ENP Blog

Addressing ACEs as a Social Transformation Initiative

This post first appeared on Aces Connection.com, March 14, 2018, here.

Addressing ACEs as a Social Transformation Initiative: An Invitation to Nova Scotia and Canada 

In 1998, the ACE Study was published, outlining extensive lifelong effects of Adverse Childhood Experiences.

I had been accessing mental health support for 12 years before I heard about this study.  After reading Bessel van der Kolk’s book The Body Keeps the Score in 2014,[i]I started talking with other people about this research, trying to muster excitement and engagement with addressing this prevalent social issue.

The resistance I met was explained after watching Dr. Nadine Burke Harris’s Ted Talk explaining ACEs. She belied not being able to get people excited about addressing the issue as well, and concluded that it isn’t because it doesn’t apply to many of us. We’re resistant because it’s all too familiar. [ii]

The study was done in the US and the minimum effect of ACEs was identified to affect 64% of the primarily white, middle class respondents. [iii] Data on ACEs in Canada is scant,[iv] but an adapted study conducted in Alberta in 2015 found 56% of respondents reported at least one experience of abuse or household dysfunction. [v]

When I talk about trauma I get the response of nodding knowing heads, or redirected eye contact, bowed heads, and avoidance. The head nodders tell me they know all about trauma – that the ACE research has provided the basis for the increasingly popular trauma informed practice talked about among human services providers. The avoiders don’t want to talk about it – it’s too raw, too socially brash, too taboo – too personal.

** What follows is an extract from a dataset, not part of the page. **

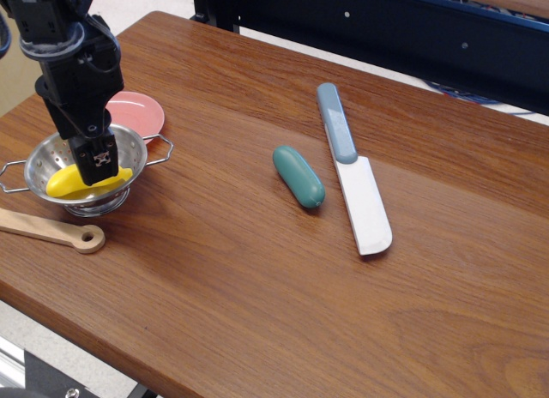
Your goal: Take banana out of colander
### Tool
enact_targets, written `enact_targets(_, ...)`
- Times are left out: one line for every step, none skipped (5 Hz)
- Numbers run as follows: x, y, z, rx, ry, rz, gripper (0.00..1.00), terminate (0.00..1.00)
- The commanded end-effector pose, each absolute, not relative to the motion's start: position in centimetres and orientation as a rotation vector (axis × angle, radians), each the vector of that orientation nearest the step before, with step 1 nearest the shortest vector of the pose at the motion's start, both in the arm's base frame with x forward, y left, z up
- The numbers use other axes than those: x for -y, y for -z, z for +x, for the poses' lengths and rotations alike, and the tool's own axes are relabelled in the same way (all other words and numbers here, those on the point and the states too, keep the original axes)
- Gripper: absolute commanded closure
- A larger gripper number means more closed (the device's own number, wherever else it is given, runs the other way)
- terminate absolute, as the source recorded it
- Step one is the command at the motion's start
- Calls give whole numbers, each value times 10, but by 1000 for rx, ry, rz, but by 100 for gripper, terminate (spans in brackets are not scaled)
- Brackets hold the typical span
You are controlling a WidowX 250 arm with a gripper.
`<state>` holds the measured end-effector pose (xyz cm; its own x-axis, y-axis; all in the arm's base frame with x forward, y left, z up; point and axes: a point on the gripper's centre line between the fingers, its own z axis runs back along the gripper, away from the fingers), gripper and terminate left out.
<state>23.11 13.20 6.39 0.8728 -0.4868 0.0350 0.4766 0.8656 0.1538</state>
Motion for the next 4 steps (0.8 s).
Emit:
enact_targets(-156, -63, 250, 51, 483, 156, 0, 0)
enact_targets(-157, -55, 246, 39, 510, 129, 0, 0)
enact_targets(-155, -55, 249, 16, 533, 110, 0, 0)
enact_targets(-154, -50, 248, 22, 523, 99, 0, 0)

When I hear the data and I observe the predominant nature of our society as well as recall my own upbringing and adult challenges, I am compelled to conclude that as long as we continue to avoid addressing the effects of ACEs in the adult population, we will never make the necessary changes we need to make in our society to reduce their incidence in our descendent children.

There is a strong movement in the US to address ACEs. That movement has not yet gained traction in Canada. Rather the emphasis here has been to use the more subtle terminology of Trauma Informed.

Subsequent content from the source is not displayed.